彼女に僕らの子供を託された僕は魔獣の巣を探し回った。その先で見つけたのは悪魔に弄ばれる息子頭だった。生後1年と半年だった。悲しみに耽っていた僕の前に現れたのがヤミだった。
「ニンゲン。お前復讐したくはないか? こんな環境を生み出したすべての敵を、この世界を。ぶっ壊してやらないか?」
その時から、俺は過去を捨てた。
* * *
「ば、かな、、。この私が、、一撃!?」
「なぜって、聞いたよな。お前はこの世界すべてがお前の手中にあると思ってる。でもな、全くそんなことはないんだよ。お前は俺がどうしたら外に出るのかわかっていた。どうしたらここにたどり着いてくれるか知っていた。それだけじゃ何の意味もなかったんだ」
周りから光の粒子が散りだす。魔王城と仲間たちの体が少しずつ薄くなっていく。
「せっかく会えてもまたお別れだな。俺はまだやることがあるからここに残る。またどこかで会えたら面白い話でも聞かせてくれよ」
陽気に手を振る彼を般若の形相で睨みつけながら実体を失っていく仲間たち。光に変わりきるころ彼らの怨嗟のこもった嘆きをすべて投げ去ってヒト型になったヤミを見る。体は少しずつ光の粒に消えつつある。
「僕は結局ヤミのこと、知らないまんまだったよ。でも、ヤミと一緒にこの世界を旅できてよかった。お前がいてくれたから俺は一人じゃなかった。ありがとう」
「お互い様だ。ニンゲン、いや魔王様。私がいなくても、孤独死するなよ?」
「ああ。ところで、お前は魔王の魂の一部なんだよな。俺が魔王になればお前はこの世界にいられるよな。悪い、最後に俺のわがままに付き合ってくれ」
そういった彼が手にするのは魔王の心臓だ。何のためらいもなく一口。激臭とひどい味に耐えながら。新たなる力をかみしめる。

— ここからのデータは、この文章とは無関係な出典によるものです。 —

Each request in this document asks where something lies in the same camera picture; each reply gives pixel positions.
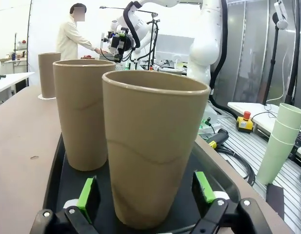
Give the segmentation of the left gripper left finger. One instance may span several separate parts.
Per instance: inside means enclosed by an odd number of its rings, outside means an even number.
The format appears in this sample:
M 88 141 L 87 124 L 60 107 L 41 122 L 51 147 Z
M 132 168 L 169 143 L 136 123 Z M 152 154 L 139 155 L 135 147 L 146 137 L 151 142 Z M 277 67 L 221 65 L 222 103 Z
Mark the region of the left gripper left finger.
M 40 210 L 33 222 L 32 234 L 97 234 L 94 227 L 100 206 L 97 177 L 88 178 L 75 206 L 59 212 Z

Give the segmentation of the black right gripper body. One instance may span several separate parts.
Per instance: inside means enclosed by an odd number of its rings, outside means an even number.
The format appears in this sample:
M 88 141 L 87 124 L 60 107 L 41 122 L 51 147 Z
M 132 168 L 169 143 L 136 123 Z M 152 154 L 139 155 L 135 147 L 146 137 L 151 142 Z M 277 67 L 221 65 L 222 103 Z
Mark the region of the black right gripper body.
M 114 56 L 114 61 L 122 61 L 126 51 L 131 49 L 131 36 L 128 28 L 121 28 L 112 36 L 110 52 Z

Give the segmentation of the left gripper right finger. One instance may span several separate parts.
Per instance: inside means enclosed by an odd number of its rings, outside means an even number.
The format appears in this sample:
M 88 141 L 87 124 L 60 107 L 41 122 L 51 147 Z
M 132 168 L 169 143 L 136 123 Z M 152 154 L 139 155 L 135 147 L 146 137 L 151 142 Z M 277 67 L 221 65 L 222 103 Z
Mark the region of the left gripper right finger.
M 207 177 L 195 171 L 191 186 L 201 218 L 192 228 L 192 234 L 216 234 L 221 228 L 230 228 L 235 234 L 270 234 L 259 205 L 252 198 L 239 202 L 216 198 Z

「はあッ!? 何やってる!! 吐き出せ! この馬鹿!!」
「うるせえええ! 俺が魔王だ!!! 文句あるやつは、俺が全部ぶっ壊してやる!! 、、、だから、ずっと俺と一緒にいてください!」
溢れんばかりのパワーをその身に受け壊れかけてボロボロになりながらの彼の愛は、、、
「ッッッ ///!!?」
「伝わったようで何より。 返事はいつでも、いい、、、から」
全身の力が抜けたかのように倒れこむ彼を支える彼女。
「バカ。」
涙が頬を伝うのを感じながら少し微笑む彼女は。彼が起きるのをただ、待っていた。
* * *
あれから数千年。俺たちは小さな村から始め街を作り、やがて一国を持つようになった。様々な魔獣を生み出し、交配させ知能を持った魔獣、魔族を生み出した。俺たちの国の魔族、隣国の人間。お互い友好的な関係を築き上げ、今では魔族の存在は一般的となった。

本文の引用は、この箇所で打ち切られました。